## ACTION ITEM
The answer must consist only of the lines from the line with "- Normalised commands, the" to the line with "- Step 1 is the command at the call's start", both included, exactly as they stand below.

## MATERIAL FOR THIS EXERCISE
--------

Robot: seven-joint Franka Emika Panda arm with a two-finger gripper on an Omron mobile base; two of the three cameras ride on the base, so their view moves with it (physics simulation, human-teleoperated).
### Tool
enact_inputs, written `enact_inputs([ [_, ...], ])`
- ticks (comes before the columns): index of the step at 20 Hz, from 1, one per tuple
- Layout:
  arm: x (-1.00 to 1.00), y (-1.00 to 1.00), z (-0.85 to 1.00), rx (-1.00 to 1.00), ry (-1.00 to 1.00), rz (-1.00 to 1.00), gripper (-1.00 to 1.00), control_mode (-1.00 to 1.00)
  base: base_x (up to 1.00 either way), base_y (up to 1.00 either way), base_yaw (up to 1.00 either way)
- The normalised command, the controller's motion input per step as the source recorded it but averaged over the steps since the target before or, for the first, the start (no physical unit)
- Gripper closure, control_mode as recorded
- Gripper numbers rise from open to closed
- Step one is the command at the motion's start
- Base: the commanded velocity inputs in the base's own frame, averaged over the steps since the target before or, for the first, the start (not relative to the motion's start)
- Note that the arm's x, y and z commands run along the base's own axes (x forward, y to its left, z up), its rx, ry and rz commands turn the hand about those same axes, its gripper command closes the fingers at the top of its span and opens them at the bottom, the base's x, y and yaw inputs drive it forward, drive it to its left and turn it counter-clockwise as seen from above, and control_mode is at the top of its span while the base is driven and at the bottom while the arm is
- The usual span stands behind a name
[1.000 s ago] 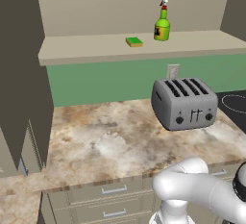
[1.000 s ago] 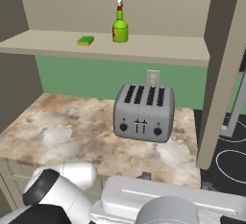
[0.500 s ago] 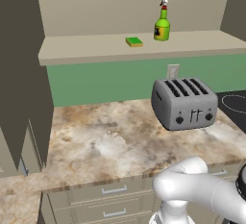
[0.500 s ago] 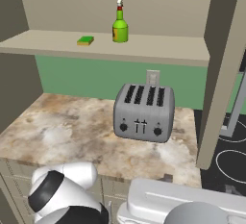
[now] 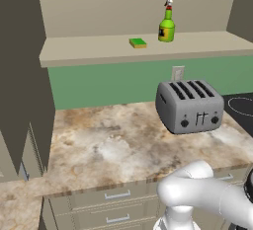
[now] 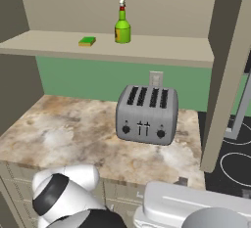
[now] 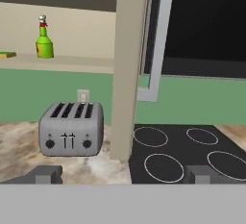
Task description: Pick up the spray and sponge from the sink, and place them back in the cabinet, and close the cabinet doors.
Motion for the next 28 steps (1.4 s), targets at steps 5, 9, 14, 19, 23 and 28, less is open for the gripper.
enact_inputs([
  [5, 0.0, -0.18, 0.02, 0.0, 0.0, 0.0, -1.0, -1.0, 0.0, 0.0, 0.0],
  [9, 0.0, -0.19, 0.0, 0.0, 0.0, 0.0, -1.0, -1.0, 0.0, 0.0, 0.0],
  [14, 0.0, -0.2, 0.0, 0.0, 0.0, 0.03, -1.0, -1.0, 0.0, 0.0, 0.0],
  [19, 0.04, -0.15, 0.0, 0.0, 0.0, 0.11, -1.0, -1.0, 0.0, 0.0, 0.0],
  [23, 0.05, -0.17, 0.0, 0.0, 0.0, 0.16, -1.0, -1.0, 0.0, 0.0, 0.0],
  [28, 0.01, -0.2, 0.0, 0.0, 0.0, 0.16, -1.0, -1.0, 0.0, 0.0, 0.0],
])
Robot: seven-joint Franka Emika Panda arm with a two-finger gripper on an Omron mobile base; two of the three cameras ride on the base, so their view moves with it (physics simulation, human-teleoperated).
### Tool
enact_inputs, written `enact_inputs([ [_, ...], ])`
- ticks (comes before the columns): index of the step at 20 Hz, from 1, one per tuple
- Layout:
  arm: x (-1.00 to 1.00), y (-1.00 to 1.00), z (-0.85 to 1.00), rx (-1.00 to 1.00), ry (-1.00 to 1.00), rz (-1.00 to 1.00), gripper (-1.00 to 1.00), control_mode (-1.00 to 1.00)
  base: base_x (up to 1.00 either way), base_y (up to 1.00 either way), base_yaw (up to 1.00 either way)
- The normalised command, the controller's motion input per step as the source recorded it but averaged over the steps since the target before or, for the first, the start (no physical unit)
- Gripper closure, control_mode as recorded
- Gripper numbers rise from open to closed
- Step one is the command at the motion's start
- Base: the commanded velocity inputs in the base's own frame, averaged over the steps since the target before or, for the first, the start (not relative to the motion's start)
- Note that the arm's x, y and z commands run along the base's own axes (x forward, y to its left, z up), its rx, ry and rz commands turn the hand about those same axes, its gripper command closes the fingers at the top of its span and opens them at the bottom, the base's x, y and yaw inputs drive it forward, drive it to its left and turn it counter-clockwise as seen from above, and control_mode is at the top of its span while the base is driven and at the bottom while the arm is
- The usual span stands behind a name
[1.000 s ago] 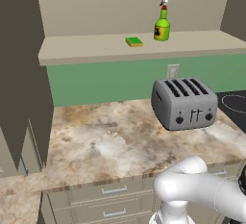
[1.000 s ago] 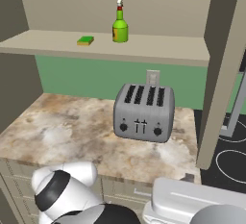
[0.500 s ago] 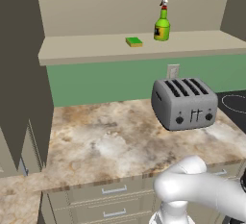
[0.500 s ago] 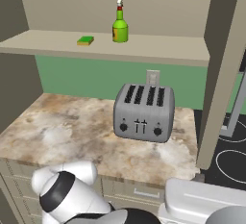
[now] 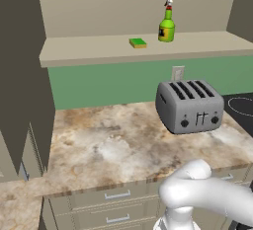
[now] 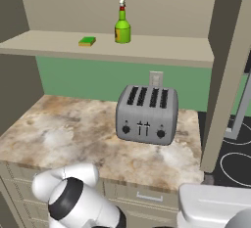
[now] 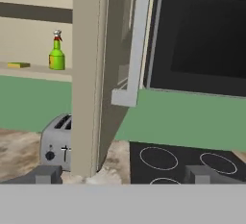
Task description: Pick up the spray and sponge from the sink, and place them back in the cabinet, and close the cabinet doors.
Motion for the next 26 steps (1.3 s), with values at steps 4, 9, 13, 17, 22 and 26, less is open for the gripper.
enact_inputs([
  [4, 0.0, -0.23, 0.0, 0.0, 0.0, 0.15, -1.0, -1.0, 0.0, 0.0, 0.0],
  [9, 0.0, -0.2, 0.0, 0.0, 0.0, 0.15, -1.0, -1.0, 0.0, 0.0, 0.0],
  [13, 0.02, -0.11, 0.0, 0.0, 0.0, 0.14, -1.0, -1.0, 0.0, 0.0, 0.0],
  [17, 0.07, -0.09, 0.0, 0.01, 0.0, 0.14, -1.0, -1.0, 0.0, 0.0, 0.0],
  [22, 0.05, -0.11, 0.02, 0.02, 0.0, 0.14, -1.0, -1.0, 0.0, 0.0, 0.0],
  [26, 0.03, -0.15, 0.06, 0.02, 0.0, 0.13, -1.0, -1.0, 0.0, 0.0, 0.0],
])
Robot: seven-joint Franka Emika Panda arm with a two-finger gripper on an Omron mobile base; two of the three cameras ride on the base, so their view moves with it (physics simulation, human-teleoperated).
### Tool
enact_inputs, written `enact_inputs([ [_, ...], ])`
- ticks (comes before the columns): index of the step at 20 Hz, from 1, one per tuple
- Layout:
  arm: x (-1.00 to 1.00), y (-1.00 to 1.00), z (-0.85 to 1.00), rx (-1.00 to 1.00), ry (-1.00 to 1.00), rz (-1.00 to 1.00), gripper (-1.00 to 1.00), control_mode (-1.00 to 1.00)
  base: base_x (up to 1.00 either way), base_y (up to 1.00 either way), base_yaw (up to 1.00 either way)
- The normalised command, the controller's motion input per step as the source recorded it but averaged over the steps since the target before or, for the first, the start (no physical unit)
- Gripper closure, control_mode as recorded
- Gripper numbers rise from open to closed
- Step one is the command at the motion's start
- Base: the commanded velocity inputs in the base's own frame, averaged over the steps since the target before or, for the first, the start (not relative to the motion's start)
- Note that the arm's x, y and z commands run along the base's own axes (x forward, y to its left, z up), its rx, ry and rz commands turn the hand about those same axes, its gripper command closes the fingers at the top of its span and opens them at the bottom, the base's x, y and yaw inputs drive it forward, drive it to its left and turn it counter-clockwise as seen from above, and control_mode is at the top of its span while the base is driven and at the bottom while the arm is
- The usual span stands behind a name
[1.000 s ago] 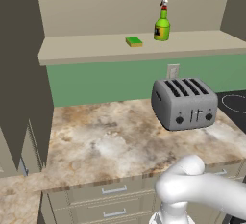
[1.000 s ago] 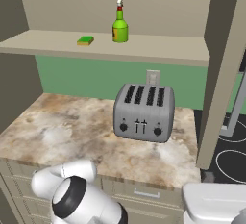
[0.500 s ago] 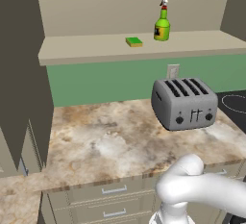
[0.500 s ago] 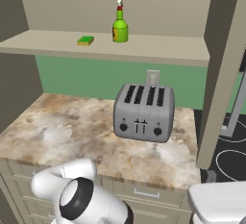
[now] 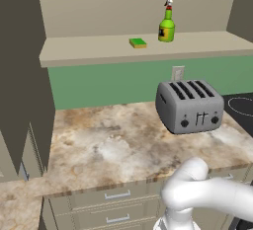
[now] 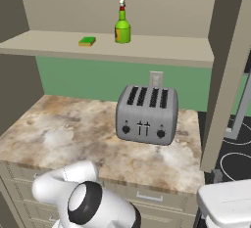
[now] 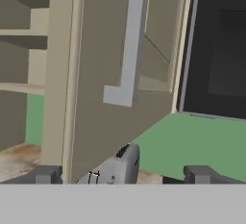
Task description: Pick up the spray and sponge from the sink, and place them back in the cabinet, and close the cabinet doors.
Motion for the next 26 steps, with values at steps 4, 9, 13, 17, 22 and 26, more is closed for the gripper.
enact_inputs([
  [4, 0.07, -0.13, 0.05, 0.01, 0.0, 0.13, -1.0, -1.0, 0.0, 0.0, 0.0],
  [9, 0.08, -0.11, 0.03, 0.01, 0.0, 0.13, -1.0, -1.0, 0.0, 0.0, 0.0],
  [13, 0.09, -0.1, 0.01, 0.01, 0.0, 0.13, -1.0, -1.0, 0.0, 0.0, 0.0],
  [17, 0.11, -0.08, 0.01, 0.0, 0.0, 0.13, -1.0, -1.0, 0.0, 0.0, 0.0],
  [22, 0.17, -0.03, 0.0, 0.0, 0.0, 0.12, -1.0, -1.0, 0.0, 0.0, 0.0],
  [26, 0.21, 0.0, 0.0, 0.0, 0.0, 0.12, -1.0, -1.0, 0.0, 0.0, 0.0],
])
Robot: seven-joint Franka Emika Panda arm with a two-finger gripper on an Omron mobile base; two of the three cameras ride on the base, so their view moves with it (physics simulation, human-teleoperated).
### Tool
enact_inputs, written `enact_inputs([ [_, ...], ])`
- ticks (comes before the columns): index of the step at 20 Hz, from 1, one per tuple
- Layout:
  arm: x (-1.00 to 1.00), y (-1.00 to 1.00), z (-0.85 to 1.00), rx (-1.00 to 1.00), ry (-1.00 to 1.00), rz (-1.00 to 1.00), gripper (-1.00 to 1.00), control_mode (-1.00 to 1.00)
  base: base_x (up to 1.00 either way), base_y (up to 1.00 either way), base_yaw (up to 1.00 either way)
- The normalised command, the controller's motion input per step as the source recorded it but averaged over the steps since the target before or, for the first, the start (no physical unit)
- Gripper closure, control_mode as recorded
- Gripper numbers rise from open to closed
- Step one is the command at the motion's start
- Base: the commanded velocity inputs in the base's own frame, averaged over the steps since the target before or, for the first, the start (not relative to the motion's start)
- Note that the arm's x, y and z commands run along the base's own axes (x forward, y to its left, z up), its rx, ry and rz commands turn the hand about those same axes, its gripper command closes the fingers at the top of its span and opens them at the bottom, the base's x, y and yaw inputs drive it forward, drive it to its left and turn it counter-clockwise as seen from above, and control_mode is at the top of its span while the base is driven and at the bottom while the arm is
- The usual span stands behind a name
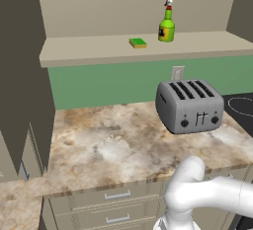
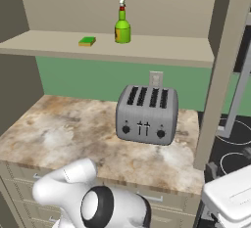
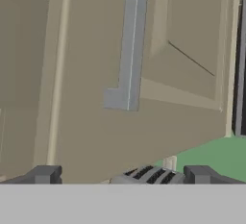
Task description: Pick up the spray and sponge from the sink, and place them back in the cabinet, and close the cabinet doors.
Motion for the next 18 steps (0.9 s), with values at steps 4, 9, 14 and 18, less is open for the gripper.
enact_inputs([
  [4, 0.21, 0.0, 0.0, 0.0, 0.0, 0.1, -1.0, -1.0, 0.0, 0.0, 0.0],
  [9, 0.23, 0.0, 0.0, 0.0, 0.0, 0.05, -1.0, -1.0, 0.0, 0.0, 0.0],
  [14, 0.26, 0.0, 0.05, 0.0, 0.0, 0.01, -1.0, -1.0, 0.0, 0.0, 0.0],
  [18, 0.26, 0.0, 0.03, 0.0, 0.0, 0.0, -1.0, -1.0, 0.0, 0.0, 0.0],
])
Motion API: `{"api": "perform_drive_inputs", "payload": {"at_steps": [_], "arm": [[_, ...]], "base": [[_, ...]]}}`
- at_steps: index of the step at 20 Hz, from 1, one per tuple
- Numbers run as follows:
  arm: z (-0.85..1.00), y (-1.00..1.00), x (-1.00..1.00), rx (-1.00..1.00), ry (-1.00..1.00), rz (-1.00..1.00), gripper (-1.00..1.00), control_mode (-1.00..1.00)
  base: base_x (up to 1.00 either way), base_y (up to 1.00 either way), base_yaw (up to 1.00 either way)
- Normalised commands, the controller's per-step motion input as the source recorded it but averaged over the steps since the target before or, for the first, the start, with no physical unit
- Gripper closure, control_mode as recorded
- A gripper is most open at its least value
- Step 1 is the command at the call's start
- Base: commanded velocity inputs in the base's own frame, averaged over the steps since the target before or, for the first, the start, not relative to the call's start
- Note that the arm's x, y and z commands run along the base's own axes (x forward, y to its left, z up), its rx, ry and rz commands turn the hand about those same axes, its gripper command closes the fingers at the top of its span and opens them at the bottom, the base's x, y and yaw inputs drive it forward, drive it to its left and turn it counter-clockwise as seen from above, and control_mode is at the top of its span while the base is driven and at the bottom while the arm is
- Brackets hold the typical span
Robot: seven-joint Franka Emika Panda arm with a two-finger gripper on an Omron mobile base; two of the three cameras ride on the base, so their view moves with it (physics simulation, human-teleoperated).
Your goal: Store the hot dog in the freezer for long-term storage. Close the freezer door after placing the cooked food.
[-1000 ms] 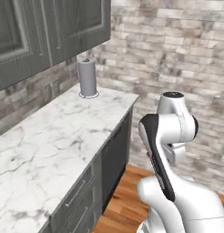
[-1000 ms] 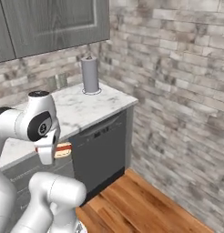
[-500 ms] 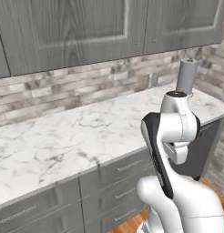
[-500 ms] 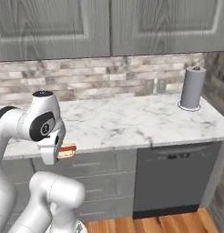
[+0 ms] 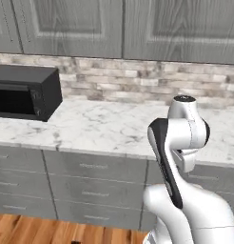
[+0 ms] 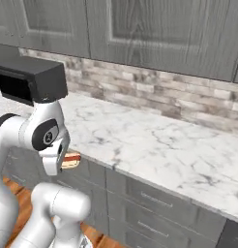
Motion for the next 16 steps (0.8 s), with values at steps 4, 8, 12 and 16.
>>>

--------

## TASK RESPONSE
- Normalised commands, the controller's per-step motion input as the source recorded it but averaged over the steps since the target before or, for the first, the start, with no physical unit
- Gripper closure, control_mode as recorded
- A gripper is most open at its least value
- Step 1 is the command at the call's start

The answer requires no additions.